For the range of temperatures below the SDW transition, Cheng et al. [26] have analyzed their resistivity data with the functional dependence ρ(T) = ρ ₀ + AT² + BT(1 + 2T/Δ)exp(−Δ/T); ρ ₀ is the residual resistivity, A and B are the fitting parameters. The second term containing the T² term describes the Fermi liquid behavior, while the last term signifies the metallic ferromagnetic or antiferromagnetic state with an energy gap Δ. The associated theory has been given by Anderson and Smith [27]. The region I of each curve of Fig. 1 has been shown separately in Fig. 6, and fitted with the mentioned expression. The range of temperature, corresponding to region I for each sample has been noted in Table 2. In each case, the fitted parameter Δ which is a measure of the SDW energy gap has been given in Table 2. The SDW energy gap has been found to be of the order of 1000 K for any member of the RFeAsO series and comparable to the reported value of 1082 K for NdFeAsO single crystal [26].

Fig. 6

ρ(T) for all the samples in the region I, along with fitted curves, which show ρ(T) varies as ρ ₀ + AT ² + BT(1 + 2T/∆)exp(−∆/T)
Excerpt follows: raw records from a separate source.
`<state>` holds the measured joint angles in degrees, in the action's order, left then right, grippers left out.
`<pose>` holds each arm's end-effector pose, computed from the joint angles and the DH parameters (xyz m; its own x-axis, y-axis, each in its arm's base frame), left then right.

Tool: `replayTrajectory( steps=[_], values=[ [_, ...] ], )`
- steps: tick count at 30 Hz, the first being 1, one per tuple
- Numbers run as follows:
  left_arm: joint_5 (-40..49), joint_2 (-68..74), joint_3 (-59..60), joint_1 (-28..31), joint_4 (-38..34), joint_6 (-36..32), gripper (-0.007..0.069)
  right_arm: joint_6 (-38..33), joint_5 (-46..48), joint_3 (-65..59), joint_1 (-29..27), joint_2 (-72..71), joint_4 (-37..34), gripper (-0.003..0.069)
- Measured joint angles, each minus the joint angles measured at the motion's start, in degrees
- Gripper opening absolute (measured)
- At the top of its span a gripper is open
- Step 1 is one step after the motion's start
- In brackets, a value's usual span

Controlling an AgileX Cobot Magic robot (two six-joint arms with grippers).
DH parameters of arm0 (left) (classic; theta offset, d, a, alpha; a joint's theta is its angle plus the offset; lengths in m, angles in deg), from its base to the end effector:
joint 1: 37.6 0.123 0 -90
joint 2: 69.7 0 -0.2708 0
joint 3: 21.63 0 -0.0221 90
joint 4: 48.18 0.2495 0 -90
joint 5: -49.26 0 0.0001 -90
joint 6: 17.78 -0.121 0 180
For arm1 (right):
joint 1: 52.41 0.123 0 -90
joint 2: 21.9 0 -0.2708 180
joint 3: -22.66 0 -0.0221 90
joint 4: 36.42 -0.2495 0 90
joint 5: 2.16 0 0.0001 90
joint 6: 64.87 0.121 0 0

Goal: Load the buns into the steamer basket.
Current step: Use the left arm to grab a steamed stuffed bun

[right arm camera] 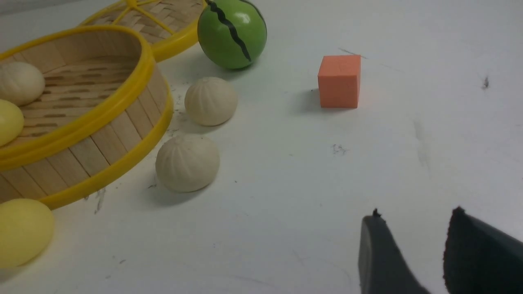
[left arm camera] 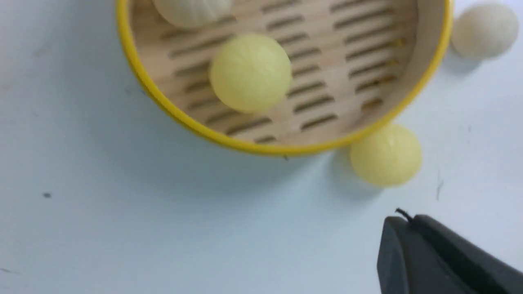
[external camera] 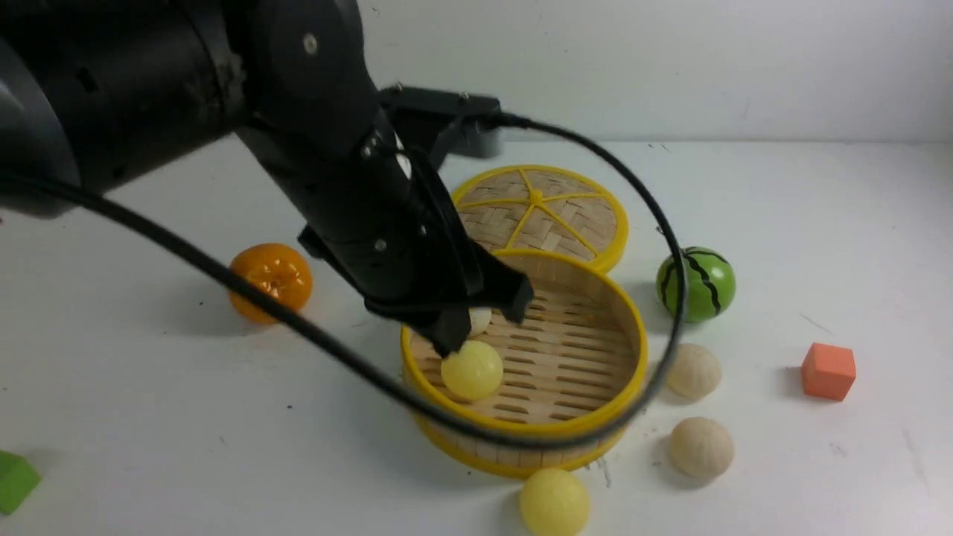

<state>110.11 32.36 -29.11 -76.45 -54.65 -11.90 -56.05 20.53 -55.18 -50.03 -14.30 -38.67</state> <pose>0.2708 -0.2334 0.2805 -0.8017 0.4450 -0.3990 0.5370 0.8294 -0.1540 0.0933 0.0057 0.1630 -0.3156 0.1761 -0.9324 0.0038 0.9829 0.1843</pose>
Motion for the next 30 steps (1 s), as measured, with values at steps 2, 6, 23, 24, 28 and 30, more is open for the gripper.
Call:
replayTrajectory(
  steps=[2, 6, 23, 24, 28, 30],
  values=[
    [-0.25, 0.94, 3.14, -4.69, -0.24, 0.35, -0.0014, 0.00, 0.00, 0.00, 0.00, 0.00, 0.00, 0.0241],
    [-2.28, 5.78, 4.11, -10.69, -1.06, 2.22, -0.0013, 0.00, 0.00, 0.00, 0.00, 0.00, 0.00, 0.0241],
    [-3.12, 21.15, -8.82, -11.75, 9.30, 13.51, 0.0274, 0.00, 0.00, 0.00, 0.00, 0.00, 0.00, 0.0241],
    [-2.90, 21.55, -8.89, -11.75, 9.30, 13.62, 0.0275, 0.00, 0.00, 0.00, 0.00, 0.00, 0.00, 0.0241],
    [-2.78, 22.98, -8.96, -11.75, 9.49, 13.73, 0.0277, 0.00, 0.00, 0.00, 0.00, 0.00, 0.00, 0.0241],
    [-2.96, 23.51, -8.96, -11.75, 9.62, 13.79, 0.0277, 0.00, 0.00, 0.00, 0.00, 0.00, 0.00, 0.0241]
  ],
)
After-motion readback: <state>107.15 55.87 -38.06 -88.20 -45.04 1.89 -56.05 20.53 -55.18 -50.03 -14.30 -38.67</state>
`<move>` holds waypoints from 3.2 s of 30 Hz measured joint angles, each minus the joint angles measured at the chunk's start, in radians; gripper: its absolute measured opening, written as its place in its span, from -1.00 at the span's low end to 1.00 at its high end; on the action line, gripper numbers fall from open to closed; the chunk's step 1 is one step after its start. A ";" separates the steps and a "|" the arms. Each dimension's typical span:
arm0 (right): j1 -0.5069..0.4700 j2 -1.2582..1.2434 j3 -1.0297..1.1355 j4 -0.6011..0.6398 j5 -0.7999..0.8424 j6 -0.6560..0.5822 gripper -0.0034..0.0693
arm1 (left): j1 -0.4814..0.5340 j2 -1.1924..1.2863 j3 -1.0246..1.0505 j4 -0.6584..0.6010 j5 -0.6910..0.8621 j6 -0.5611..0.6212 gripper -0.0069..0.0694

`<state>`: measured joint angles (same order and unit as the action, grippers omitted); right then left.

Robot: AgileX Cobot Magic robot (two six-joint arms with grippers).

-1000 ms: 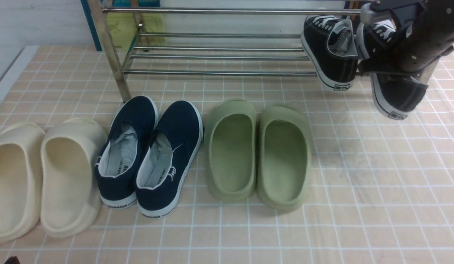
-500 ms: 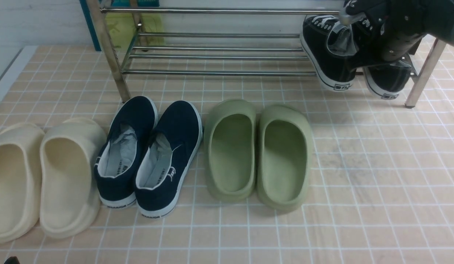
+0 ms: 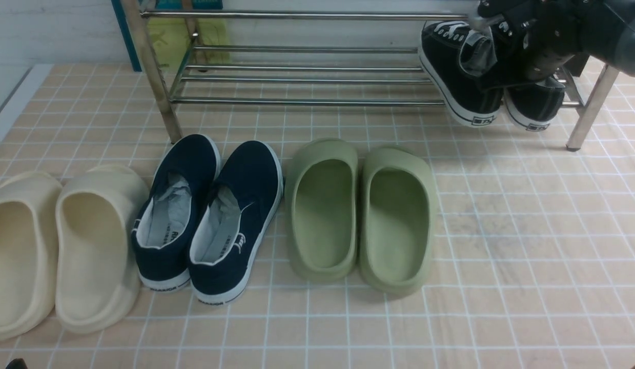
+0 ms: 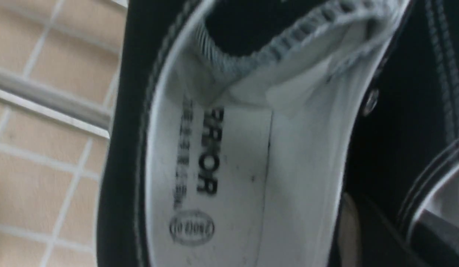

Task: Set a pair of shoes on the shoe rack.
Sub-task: Use the right arm to put a shoe into the shoe rack

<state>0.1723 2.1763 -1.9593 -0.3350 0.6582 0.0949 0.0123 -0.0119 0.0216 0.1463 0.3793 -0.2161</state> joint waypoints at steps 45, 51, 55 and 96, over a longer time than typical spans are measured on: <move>-0.240 -0.289 0.680 0.749 -0.371 -0.275 -0.96 | 0.000 0.000 0.000 0.000 0.001 0.000 -0.19; -0.219 -0.268 0.680 0.881 -0.437 -0.288 -0.96 | 0.000 0.000 0.000 0.000 0.001 0.000 -0.19; -0.206 -0.276 0.680 0.916 -0.410 -0.289 -0.96 | 0.000 0.000 0.000 0.000 0.001 0.000 -0.19; 0.002 -0.249 0.618 1.634 -0.542 -1.313 -0.96 | 0.000 0.000 0.000 0.001 0.001 0.000 -0.19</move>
<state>0.1746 1.9272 -1.3418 1.2989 0.1162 -1.2179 0.0123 -0.0119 0.0216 0.1471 0.3801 -0.2161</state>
dρ/dT for LaFeAsO shows a peak at 143 K, closer to the SDW transition temperature than T _S [18]. On the other hand, in the Ref. 5, dρ/dT has been claimed to show double-peaked structure for the samples CeFeAsO, PrFeAsO, NdFeAsO in addition to LaFeAsO. In explaining such double-peaked structure, one of the overlapping peaks has been associated with the crystallographic distortion and the other with the magnetic ordering [5] On the other hand, Luo et al. [9] report single peak in each of the dρ/dT versus T curves for polycrystalline LaFeAsO, SmFeAsO and GdFeAsO. The respective peak temperatures 132, 133, 128 K have been pointed out to be closer to AFM ordering temperatures rather than the SPT temperatures. For each of our samples, dρ/dT shows peak at a single temperature (Fig. 4). The peak temperatures (dρ/dT)_peak are noted in Table 1. (dρ/dT)_peak appears to be closer to T _SDW than T _S. Reported value of ρ _300K for SmFeAsO mentioned in Table 2 has been taken from Ref. [28].

Conclusion

The overall behavior of ρ(T) for any of our sample is identical to the earlier reported data. The whole temperature range of measurement can be divided into three regions. In the region III, close to room temperature, the system behaves as a metal with low carrier (electron) density, and the electron–phonon scattering is dominant. In the intermediate region II, (dρ/dT) is negative, and ρ ⁻¹ varies as ln T. Such a behavior cannot be explained by weak localization in absence of MR effect, rather electron–electron interaction appears to be responsible. Below the SDW transition temperature, the contribution to resistivity comes from electron–electron interaction, signified by a term proportional to T² in presence of SDW energy gap. The energy gap for the system has been identified to be of the order of 1000 K. (dρ/dT) for any of our samples shows a single peak at a temperature closer to T_SDW than T _S.